Motivation behind this course#

General overview#

Now that you are familiar with the basics of Python programming, it is time to apply those skills to geographic data analysis. During the ‘Automating GIS processes’ course, you will learn how to handle spatial data and analyse it using Python. In the course, you also will get to know some of the many Python packages that have been written specifically for GIS-related applications.

Learning objectives#

At the end of the course you will be able to:

  • read and write spatial data from and to different file formats,

  • work with coordinate reference systems,

  • use geocoding to convert addresses to coordinates, and vice versa,

  • use overlay functions to combine geometries (intersect, union),

  • reclassify data based on their value,

  • carry out spatial queries,

  • conduct simple spatial analysis, and

  • visualise data and create (interactive) maps, such as following:

Why Python for GIS?#

When it comes to data science, and especially spatial data science and spatial data analysis, Python currently is the most useful programming or scripting language to learn. On the one hand, the Python ecosystem, which allows people to share their libraries easily with others, is very rich, and has packages for almost any task imaginable. Researchers who find that a particular tool does not exist, often go ahead and create it themselves. Python’s packages cover such a broad range of applications, that its import statement has become the trope of many jokes:

I wrote 20 short programs in Python yesterday. It was wonderful. Perl, I'm leaving you.

Learning to do anything is easy in Python: there is a package for everything. Source: xkcd.com/353#

There are more advantages more specifically for geographers and spatial data: most desktop GIS (e.g., QGIS, ESRI ArcGIS) have language bindings or programming interfaces for Python: that means that you can write Python programs that interact with data, libraries, and user interface of these applications, and create custom plugins to extend their functionality. Beyond that, here are powerful Python packages for virtually any task regarding spatial data management and spatial analysis.

During this course, we will focus on the latter: carrying GIS analysis and data management tasks without a desktop GIS, let alone a proprietary third-party software package such as ESRI ArcGIS. Why? There’s more than one reason:

  • Python itself, and most packages for it, is open source. It means it’s free to use (as in free beer), and free to modify for your own purposes (as in free speech). Open source and libre software is inherently democratic: you don’t have to rely on access to a license, and anybody across the globe can use them. Read more about free beer vs. free speech at the Free Software Foundation’s web page

  • Writing a script that solves a problem makes you learn and understand more deeply how geo-processing operations work, and how they work together. In this course, you will gain a deeper understanding of GIS.

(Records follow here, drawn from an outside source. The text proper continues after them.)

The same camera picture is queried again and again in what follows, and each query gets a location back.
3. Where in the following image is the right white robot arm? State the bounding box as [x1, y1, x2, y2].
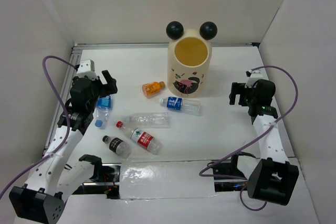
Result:
[213, 79, 299, 206]

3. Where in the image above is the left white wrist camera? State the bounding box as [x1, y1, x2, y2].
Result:
[77, 59, 97, 80]

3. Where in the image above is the blue cap crushed bottle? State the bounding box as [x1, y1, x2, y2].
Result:
[95, 95, 112, 130]

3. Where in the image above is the black label plastic bottle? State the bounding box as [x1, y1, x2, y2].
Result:
[102, 135, 131, 159]

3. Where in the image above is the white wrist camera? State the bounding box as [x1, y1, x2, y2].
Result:
[246, 70, 263, 86]
[77, 59, 97, 80]

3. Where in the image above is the clear unlabelled plastic bottle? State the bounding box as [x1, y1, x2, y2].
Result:
[123, 112, 170, 129]

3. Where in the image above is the small orange juice bottle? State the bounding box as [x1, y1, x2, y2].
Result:
[142, 81, 165, 98]

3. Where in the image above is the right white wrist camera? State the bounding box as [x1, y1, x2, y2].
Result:
[246, 70, 263, 86]

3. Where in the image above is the aluminium frame rail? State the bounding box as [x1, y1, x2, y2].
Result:
[44, 42, 259, 152]

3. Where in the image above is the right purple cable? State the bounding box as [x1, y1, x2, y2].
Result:
[198, 65, 299, 211]

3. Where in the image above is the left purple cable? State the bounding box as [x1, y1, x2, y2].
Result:
[0, 55, 81, 196]

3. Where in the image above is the red label plastic bottle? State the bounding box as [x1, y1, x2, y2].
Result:
[116, 121, 161, 155]

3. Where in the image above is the cream bin with black ears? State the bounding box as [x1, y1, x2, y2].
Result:
[166, 21, 218, 98]

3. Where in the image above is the blue label plastic bottle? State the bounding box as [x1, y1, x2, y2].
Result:
[160, 97, 202, 116]

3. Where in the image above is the purple cable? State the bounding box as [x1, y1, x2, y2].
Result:
[198, 65, 299, 211]
[0, 55, 81, 196]

  • Python is efficient and scales very well: You can use a Python script to analyse Big Data and other large datasets, and it is likely to outperform any desktop GIS tool.

  • Python is highly flexible: it can read and write almost any data format, and its package ecosystem provides libraries for almost any programming task imaginable.

  • Using Python, or any other open source software, for what it’s worth, supports the ideas of open science and reproducable research. Anyone can take your code and repeat your experiment or analysis to verify your claims and to learn from your example.

  • Combining the functionality of different Python packages you can achieve surprising results with comparably low effort: e.g., building fancy web-GIS applications by chaining GeoDjango with a PostGIS backend.

Which GIS packages are available in Python?#

During the GeoPython course, we have already used a few Python modules for carrying out different tasks, such as numpy for mathematical calculations, and matplotlib for data visualisation. In ’AutoGIS’, we will get to know a range of other Python packages that are useful for data analysis and the handling of geo-spatial data sets.

Below we listed most of the most common Python packages for GIS and data analysis (and links to their documentation). This list helps you get started when you approach a data analysis or GIS problem (but be sure to also use your favourite search engine to see if better alternatives have become available).

Even if you learnt about a package from a blog post, or from this course, always check the package’s own documentation page for its recommended use.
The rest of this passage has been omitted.